| YOUR OBJECTIVE |
For this exercise, repeat the listing below from its first line through the line containing "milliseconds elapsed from", exactly as written.

| INFORMATION SHOWN |
#####

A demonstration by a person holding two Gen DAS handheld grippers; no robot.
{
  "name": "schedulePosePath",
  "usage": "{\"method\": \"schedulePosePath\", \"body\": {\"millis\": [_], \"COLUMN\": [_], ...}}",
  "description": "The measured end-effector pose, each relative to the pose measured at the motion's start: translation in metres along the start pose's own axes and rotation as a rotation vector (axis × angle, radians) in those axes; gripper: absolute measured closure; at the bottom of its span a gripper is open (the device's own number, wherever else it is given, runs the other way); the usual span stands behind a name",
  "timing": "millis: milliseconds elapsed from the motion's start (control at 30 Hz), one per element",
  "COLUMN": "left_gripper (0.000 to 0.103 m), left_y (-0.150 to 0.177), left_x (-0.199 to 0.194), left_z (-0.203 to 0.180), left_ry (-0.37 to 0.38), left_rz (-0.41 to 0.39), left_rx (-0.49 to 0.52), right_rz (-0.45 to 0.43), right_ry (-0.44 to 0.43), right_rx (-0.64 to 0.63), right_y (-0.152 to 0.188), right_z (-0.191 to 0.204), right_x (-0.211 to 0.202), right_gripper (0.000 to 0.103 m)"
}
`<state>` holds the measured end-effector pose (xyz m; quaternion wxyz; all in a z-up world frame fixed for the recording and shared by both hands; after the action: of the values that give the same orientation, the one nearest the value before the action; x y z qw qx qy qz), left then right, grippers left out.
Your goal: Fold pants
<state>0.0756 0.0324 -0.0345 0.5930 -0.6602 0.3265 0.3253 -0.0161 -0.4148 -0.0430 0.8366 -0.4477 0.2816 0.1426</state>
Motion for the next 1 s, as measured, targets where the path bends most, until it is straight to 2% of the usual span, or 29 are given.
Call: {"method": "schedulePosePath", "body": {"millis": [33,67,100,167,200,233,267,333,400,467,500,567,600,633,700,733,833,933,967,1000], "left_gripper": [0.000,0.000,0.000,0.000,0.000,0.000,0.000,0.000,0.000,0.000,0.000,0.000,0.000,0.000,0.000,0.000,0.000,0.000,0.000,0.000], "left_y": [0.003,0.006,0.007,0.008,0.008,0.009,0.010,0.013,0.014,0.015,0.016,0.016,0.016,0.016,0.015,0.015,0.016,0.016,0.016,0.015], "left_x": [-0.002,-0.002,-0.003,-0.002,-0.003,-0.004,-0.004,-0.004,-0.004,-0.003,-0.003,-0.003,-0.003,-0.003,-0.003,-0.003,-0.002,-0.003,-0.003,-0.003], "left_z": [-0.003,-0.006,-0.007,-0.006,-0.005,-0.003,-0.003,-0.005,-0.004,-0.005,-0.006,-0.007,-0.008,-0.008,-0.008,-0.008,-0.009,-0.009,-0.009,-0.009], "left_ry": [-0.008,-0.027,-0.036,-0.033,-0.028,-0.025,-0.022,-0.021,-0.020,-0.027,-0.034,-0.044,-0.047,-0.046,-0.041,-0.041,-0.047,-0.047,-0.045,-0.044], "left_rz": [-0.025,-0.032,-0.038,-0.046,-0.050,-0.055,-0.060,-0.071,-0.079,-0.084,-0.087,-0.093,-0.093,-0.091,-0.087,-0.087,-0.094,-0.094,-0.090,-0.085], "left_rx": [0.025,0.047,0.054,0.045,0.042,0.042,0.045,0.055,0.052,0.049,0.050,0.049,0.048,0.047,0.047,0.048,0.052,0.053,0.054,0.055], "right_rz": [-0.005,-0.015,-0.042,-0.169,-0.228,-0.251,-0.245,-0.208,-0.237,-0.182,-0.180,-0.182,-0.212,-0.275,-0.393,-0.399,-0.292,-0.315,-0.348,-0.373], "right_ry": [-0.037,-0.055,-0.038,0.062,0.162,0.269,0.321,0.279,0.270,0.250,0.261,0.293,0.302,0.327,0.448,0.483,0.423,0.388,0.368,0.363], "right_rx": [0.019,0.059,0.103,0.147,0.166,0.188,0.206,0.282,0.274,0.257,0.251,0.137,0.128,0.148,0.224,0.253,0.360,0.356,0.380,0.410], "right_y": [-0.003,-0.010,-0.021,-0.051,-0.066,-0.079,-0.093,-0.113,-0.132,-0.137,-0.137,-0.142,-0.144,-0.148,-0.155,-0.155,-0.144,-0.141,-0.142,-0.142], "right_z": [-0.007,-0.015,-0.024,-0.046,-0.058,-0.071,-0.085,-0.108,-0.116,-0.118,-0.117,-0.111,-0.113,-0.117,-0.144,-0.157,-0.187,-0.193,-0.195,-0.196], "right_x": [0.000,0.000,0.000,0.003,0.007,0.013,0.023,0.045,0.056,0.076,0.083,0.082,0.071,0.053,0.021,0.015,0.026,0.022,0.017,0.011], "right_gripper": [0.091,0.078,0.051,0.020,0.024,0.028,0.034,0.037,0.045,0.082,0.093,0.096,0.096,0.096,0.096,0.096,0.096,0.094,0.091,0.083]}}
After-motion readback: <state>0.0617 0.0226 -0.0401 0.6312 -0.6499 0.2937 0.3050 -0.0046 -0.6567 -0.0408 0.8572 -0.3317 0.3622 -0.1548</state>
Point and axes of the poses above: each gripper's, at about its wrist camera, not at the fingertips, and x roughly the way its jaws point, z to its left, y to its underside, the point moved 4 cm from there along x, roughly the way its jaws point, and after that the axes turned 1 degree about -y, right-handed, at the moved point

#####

| EXERCISE SOLUTION |
A demonstration by a person holding two Gen DAS handheld grippers; no robot.
{
  "name": "schedulePosePath",
  "usage": "{\"method\": \"schedulePosePath\", \"body\": {\"millis\": [_], \"COLUMN\": [_], ...}}",
  "description": "The measured end-effector pose, each relative to the pose measured at the motion's start: translation in metres along the start pose's own axes and rotation as a rotation vector (axis × angle, radians) in those axes; gripper: absolute measured closure; at the bottom of its span a gripper is open (the device's own number, wherever else it is given, runs the other way); the usual span stands behind a name",
  "timing": "millis: milliseconds elapsed from the motion's start (control at 30 Hz), one per element",

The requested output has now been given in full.